# Paint Thickness Guages-is CM8828 worthwhile



## Deanoecosse (Mar 15, 2007)

Hi, I'm looking to buy a Paint Thickness Guage and the ANDTEK CM-8828 seems to be the most affordable at around £170 new.
However I believe it only gives one single reading for overall thickness of the primer, base coat and clearcoat combined, which leaves you guesstimating how much clear coat you have to play with when cutting. The guage may show a good overall thickness reading which makes you think you can do a decent bit of cutting, but that reading may be made up of a thick base coat but with only a thin clearcoat.
The more expensive such as the Delfesko Positest at £450 gives 3 seperate measurements (I think) showing how thick each layer is. So my question is, it is worthwhile buying an 8828 or should I just leave it til I can afford to plunge for the Delfesko?


----------



## Ducky (Mar 19, 2007)

AFAIK the £450 Positest DFT only gives a single reading too, you would need to move up to the Positector 200 model at over £1000 to get individual readings.
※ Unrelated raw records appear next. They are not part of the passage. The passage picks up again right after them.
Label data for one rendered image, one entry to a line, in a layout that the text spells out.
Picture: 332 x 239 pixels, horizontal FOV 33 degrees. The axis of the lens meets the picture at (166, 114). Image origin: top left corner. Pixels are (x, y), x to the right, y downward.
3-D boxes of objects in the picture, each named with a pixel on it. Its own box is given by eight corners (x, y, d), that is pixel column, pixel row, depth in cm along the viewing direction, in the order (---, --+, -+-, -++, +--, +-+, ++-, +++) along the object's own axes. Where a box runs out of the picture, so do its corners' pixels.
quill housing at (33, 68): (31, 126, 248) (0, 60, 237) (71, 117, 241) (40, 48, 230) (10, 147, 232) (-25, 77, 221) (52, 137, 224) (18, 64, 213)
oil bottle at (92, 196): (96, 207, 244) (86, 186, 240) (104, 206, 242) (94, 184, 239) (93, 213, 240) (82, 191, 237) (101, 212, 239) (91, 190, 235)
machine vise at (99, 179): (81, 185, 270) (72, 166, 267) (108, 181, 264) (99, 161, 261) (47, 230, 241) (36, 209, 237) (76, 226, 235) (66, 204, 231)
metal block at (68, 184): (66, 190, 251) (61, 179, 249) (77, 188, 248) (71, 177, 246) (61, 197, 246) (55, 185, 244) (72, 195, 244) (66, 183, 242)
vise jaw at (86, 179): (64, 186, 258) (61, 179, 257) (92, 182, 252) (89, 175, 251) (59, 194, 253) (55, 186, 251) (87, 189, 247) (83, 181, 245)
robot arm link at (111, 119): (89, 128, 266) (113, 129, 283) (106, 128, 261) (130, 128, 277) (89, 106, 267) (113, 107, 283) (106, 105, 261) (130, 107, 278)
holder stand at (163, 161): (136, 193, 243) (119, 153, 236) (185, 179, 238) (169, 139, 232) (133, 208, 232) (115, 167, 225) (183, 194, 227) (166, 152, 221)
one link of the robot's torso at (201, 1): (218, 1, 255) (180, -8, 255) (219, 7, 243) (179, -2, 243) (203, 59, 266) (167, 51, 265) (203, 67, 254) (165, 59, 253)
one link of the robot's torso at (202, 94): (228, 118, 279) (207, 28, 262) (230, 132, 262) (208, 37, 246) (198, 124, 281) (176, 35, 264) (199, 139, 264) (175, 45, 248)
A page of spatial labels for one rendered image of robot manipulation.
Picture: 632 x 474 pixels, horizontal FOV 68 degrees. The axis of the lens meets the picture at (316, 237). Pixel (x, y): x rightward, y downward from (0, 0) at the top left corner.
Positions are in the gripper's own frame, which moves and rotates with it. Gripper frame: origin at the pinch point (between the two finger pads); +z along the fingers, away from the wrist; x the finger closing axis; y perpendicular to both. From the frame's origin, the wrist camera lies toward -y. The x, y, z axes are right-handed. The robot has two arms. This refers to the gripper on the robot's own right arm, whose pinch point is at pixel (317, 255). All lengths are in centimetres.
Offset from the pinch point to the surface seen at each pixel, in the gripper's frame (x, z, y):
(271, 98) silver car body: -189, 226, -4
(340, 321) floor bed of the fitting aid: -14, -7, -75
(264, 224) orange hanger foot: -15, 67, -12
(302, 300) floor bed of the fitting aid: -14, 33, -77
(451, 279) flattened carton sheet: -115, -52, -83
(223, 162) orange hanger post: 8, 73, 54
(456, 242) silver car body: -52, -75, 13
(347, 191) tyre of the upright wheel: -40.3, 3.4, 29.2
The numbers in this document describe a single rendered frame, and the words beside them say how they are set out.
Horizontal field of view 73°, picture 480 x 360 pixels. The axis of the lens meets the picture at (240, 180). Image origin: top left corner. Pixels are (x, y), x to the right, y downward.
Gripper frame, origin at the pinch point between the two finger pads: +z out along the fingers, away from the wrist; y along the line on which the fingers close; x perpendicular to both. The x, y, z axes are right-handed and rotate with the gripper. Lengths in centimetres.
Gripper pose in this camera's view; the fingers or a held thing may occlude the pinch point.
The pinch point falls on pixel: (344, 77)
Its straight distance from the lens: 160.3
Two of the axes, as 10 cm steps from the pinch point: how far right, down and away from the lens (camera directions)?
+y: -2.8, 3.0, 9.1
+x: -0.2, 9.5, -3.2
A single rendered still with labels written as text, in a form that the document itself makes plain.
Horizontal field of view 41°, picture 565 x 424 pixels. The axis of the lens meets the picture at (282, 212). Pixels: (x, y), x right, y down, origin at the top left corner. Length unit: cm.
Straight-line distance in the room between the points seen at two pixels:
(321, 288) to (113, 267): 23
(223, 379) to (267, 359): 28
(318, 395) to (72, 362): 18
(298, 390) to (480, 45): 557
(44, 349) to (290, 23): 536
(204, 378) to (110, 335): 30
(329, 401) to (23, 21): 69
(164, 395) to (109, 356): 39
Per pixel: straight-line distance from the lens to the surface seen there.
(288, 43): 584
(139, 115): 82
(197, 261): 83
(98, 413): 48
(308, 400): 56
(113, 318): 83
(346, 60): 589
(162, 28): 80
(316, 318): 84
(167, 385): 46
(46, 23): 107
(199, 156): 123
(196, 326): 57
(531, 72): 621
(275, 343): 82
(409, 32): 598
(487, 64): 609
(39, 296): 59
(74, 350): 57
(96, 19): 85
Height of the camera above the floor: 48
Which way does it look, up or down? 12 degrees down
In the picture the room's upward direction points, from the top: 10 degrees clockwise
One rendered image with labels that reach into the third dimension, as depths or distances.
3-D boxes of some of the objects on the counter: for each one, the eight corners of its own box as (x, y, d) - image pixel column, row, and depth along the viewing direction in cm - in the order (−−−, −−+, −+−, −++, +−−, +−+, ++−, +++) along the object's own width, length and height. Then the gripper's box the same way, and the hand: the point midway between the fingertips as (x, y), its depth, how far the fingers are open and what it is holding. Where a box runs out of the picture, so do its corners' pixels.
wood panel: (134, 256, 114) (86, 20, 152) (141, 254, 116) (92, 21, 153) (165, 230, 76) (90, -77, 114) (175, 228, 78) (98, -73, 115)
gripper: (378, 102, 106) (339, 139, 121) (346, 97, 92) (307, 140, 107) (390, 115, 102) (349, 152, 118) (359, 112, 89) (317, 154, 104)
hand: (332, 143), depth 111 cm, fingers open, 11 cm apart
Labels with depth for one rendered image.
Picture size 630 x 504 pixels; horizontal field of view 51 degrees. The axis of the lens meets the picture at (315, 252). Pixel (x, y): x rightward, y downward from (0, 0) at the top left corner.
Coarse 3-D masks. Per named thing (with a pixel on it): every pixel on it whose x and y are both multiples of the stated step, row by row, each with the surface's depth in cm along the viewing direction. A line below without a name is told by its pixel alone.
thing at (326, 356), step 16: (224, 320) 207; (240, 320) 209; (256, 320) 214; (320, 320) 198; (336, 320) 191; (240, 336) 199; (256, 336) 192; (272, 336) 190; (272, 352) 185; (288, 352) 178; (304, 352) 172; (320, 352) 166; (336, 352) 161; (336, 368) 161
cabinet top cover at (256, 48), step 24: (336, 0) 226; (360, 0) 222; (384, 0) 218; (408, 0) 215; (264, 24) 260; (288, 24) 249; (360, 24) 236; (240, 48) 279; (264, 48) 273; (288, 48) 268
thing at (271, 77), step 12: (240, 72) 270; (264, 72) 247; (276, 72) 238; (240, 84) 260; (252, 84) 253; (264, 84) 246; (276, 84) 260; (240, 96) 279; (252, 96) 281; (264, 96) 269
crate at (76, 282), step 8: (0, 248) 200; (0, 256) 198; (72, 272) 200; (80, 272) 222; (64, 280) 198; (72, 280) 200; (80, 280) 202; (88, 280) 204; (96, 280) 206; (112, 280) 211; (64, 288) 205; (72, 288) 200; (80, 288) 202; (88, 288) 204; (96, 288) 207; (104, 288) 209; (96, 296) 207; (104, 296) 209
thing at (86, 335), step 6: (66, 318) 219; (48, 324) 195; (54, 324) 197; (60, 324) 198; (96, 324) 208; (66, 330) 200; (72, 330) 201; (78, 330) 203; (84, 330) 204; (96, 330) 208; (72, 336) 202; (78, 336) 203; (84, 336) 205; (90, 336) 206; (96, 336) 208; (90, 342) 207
Normally you can get a reading under the bonnet where there is paint with no clear-coat, in order to give you a rough idea of the thickness of the base+colour coats.


----------



## Dave KG (Feb 23, 2006)

I'm not sure that the Positest does give separate readings to be honest. I have the CM8828 and find it a very worthwhile tool - in most cases the total paint thickness is made up of 25% base, 25% colour, 50% clear. This is just an approximation but gives you a starter for ten if you like.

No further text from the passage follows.